> Task requirements
Nothing in the data may be omitted; output it all verbatim.

□ □ □

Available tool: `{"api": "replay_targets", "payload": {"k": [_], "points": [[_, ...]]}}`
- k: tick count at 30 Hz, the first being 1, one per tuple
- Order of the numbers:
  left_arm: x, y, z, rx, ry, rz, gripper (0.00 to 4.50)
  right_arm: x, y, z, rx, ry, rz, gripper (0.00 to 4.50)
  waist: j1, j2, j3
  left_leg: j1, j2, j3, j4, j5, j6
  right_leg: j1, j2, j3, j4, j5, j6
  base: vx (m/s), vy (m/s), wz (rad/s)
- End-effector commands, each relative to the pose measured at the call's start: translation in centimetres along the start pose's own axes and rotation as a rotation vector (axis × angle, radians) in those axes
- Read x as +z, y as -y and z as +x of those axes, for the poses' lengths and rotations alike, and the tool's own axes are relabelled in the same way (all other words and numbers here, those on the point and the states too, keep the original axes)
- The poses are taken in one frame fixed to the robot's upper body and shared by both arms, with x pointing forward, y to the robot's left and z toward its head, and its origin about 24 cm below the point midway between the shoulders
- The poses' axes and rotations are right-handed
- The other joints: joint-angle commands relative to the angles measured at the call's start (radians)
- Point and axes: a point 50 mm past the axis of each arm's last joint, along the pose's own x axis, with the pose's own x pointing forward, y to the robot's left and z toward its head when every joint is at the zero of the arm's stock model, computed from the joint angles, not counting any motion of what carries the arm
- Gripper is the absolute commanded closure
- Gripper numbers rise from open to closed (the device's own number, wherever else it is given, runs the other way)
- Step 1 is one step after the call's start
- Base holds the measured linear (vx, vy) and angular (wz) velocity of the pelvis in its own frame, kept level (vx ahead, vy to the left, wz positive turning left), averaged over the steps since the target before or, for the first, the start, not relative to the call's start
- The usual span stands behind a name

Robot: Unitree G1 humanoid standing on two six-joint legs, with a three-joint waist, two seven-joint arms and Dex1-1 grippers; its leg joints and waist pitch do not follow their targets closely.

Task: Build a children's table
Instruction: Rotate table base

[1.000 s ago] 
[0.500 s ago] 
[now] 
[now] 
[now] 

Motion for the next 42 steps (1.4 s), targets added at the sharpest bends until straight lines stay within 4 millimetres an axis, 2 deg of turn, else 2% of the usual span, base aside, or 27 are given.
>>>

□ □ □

> Written solution
Available tool: `{"api": "replay_targets", "payload": {"k": [_], "points": [[_, ...]]}}`
- k: tick count at 30 Hz, the first being 1, one per tuple
- Order of the numbers:
  left_arm: x, y, z, rx, ry, rz, gripper (0.00 to 4.50)
  right_arm: x, y, z, rx, ry, rz, gripper (0.00 to 4.50)
  waist: j1, j2, j3
  left_leg: j1, j2, j3, j4, j5, j6
  right_leg: j1, j2, j3, j4, j5, j6
  base: vx (m/s), vy (m/s), wz (rad/s)
- End-effector commands, each relative to the pose measured at the call's start: translation in centimetres along the start pose's own axes and rotation as a rotation vector (axis × angle, radians) in those axes
- Read x as +z, y as -y and z as +x of those axes, for the poses' lengths and rotations alike, and the tool's own axes are relabelled in the same way (all other words and numbers here, those on the point and the states too, keep the original axes)
- The poses are taken in one frame fixed to the robot's upper body and shared by both arms, with x pointing forward, y to the robot's left and z toward its head, and its origin about 24 cm below the point midway between the shoulders
- The poses' axes and rotations are right-handed
- The other joints: joint-angle commands relative to the angles measured at the call's start (radians)
- Point and axes: a point 50 mm past the axis of each arm's last joint, along the pose's own x axis, with the pose's own x pointing forward, y to the robot's left and z toward its head when every joint is at the zero of the arm's stock model, computed from the joint angles, not counting any motion of what carries the arm
- Gripper is the absolute commanded closure
- Gripper numbers rise from open to closed (the device's own number, wherever else it is given, runs the other way)
- Step 1 is one step after the call's start
- Base holds the measured linear (vx, vy) and angular (wz) velocity of the pelvis in its own frame, kept level (vx ahead, vy to the left, wz positive turning left), averaged over the steps since the target before or, for the first, the start, not relative to the call's start
- The usual span stands behind a name

Robot: Unitree G1 humanoid standing on two six-joint legs, with a three-joint waist, two seven-joint arms and Dex1-1 grippers; its leg joints and waist pitch do not follow their targets closely.

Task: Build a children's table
Instruction: Rotate table base

[1.000 s ago] 
[0.500 s ago] 
[now] 
[now] 
[now] 

Motion for the next 42 steps (1.4 s), targets added at the sharpest bends until straight lines stay within 4 millimetres an axis, 2 deg of turn, else 2% of the usual span, base aside, or 27 are given.
>>>

The exercise asks for nothing further.